267852 Public health approach to expanding laparoscopy in mongolia

Monday, October 29, 2012 : 1:30 PM - 1:45 PM

Raymond Price, MD , Intermountain Surgical Specialists, Intermountain Healthcare, Salt Lake City, UT
Nearly half of the population in Mongolia lives a shepherding nomadic lifestyle where vast rural areas and extremes of weather exist and roads are non-existent or very poor presenting serious challenges to appropriate healthcare. In Mongolia, disease patterns have transitioned from primarily infectious etiologies to non-communicable causes including heart disease, cancer, and trauma. Access to quality healthcare has been limited in the rural areas secondary to lack of the necessary infrastructure and inadequate human resource development. Direct attempts to improve basic and essential surgical capability were not readily embraced by the local healthcare providers. Gastrointestinal disease is the second most common cause for inpatient morbidity with liver diseases, appendicitis, and gallbladder diseases as the top three etiologies. Open cholecystectomy requires weeks for recovery and had more frequent open wound complications; laparoscopic cholecystectomy allowed patients to return to work within days and had markedly decreased wound infections and pain. The Health Sciences University of Mongolia requested assistance in expanding laparoscopic cholecystectomy as a concerted countrywide public health priority. From 2006-2012, laparoscopic cholecystectomy was taught and implemented in the four Regional Diagnostic and Treatment Referral Center (RDTRCs) and one regional hospital. Emergency and essential surgical care courses (EESC) were incorporated into the laparoscopic training programs. Healthcare workers from the surrounding rural facilities attended the combined laparoscopic and EESC training at the RDTRCs. Laparoscopy became a surrogate to improve basic healthcare to rural Mongolia, build community trust in their physicians, and increase needed self esteem for rural healthcare providers.

Learning Areas:
Advocacy for health and health education
Chronic disease management and prevention
Clinical medicine applied in public health
Implementation of health education strategies, interventions and programs
Provision of health care to the public
Public health or related public policy

Learning Objectives:
Participants will be able to describe three ways in which teaching laparoscopic cholecystectomy in regionalized centers in Mongolia has improved overall healthcare to rural Mongolia: 1) increased ability to implement basic emergency and essential surgery courses including sterility, safety in the operating room; 2) increased community trust towards their healthcare professionals and system increased willingness to seek appropriate health care; 3) improved self-esteem of local rural regional healthcare professionals and confidence in providing modern health care.
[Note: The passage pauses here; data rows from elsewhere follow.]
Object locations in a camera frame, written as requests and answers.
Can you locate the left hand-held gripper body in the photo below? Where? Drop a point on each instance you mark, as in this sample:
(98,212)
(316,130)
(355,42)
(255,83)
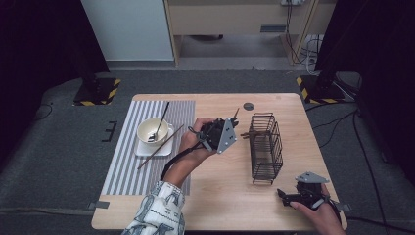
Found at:
(221,137)

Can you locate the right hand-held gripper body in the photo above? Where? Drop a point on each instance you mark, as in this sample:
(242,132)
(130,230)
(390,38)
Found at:
(310,192)

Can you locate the brown wooden chopstick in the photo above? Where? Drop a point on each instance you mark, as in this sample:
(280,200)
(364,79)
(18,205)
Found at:
(246,134)
(236,113)
(160,148)

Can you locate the person's right hand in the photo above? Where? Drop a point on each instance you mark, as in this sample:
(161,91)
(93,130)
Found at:
(323,218)

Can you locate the person's left hand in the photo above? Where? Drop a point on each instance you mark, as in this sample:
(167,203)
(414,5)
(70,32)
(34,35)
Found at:
(189,147)

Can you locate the grey table grommet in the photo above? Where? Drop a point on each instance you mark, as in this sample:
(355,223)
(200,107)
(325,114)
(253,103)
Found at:
(248,106)

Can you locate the dark metal spoon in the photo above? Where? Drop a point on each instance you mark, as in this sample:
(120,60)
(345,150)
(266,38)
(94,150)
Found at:
(162,119)

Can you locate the cream ceramic cup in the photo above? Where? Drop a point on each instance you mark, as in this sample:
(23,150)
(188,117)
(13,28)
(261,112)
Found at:
(147,129)

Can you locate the white square plate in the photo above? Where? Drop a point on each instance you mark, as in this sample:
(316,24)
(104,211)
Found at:
(143,150)

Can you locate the black stand with striped base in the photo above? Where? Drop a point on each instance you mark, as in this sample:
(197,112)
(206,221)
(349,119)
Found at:
(319,91)
(98,91)

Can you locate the striped woven placemat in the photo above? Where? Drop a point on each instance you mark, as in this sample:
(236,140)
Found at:
(130,169)

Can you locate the light wooden cabinet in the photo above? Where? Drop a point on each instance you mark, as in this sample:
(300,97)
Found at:
(221,19)

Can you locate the white cabinet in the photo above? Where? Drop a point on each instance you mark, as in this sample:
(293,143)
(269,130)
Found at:
(127,29)

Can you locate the dark curtain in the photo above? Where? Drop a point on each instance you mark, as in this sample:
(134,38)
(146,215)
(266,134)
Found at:
(32,49)
(385,49)

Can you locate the grey table bracket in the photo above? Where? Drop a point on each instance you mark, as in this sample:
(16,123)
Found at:
(99,205)
(345,207)
Keywords: Community Health, Women's Health

Presenting author's disclosure statement:

Qualified on the content I am responsible for because: I am co-author of the book "Global Surgery and Public Health: a New Paradigm", adjunct faculty at the University of Utah in the Departments of Surgery and Family and Preventive Medicine, Division of Public Health, published multiple article on global surgery, Director of Graduate Surgical Education Intermountain Medical Center, on the WHO Global Initiative for Emergency and Essential Surgical Care, Associate Director Center for Global Surgery University of Utah, Award from Minister of health Mongolia.
Any relevant financial relationships? No

I agree to comply with the American Public Health Association Conflict of Interest and Commercial Support Guidelines, and to disclose to the participants any off-label or experimental uses of a commercial product or service discussed in my presentation.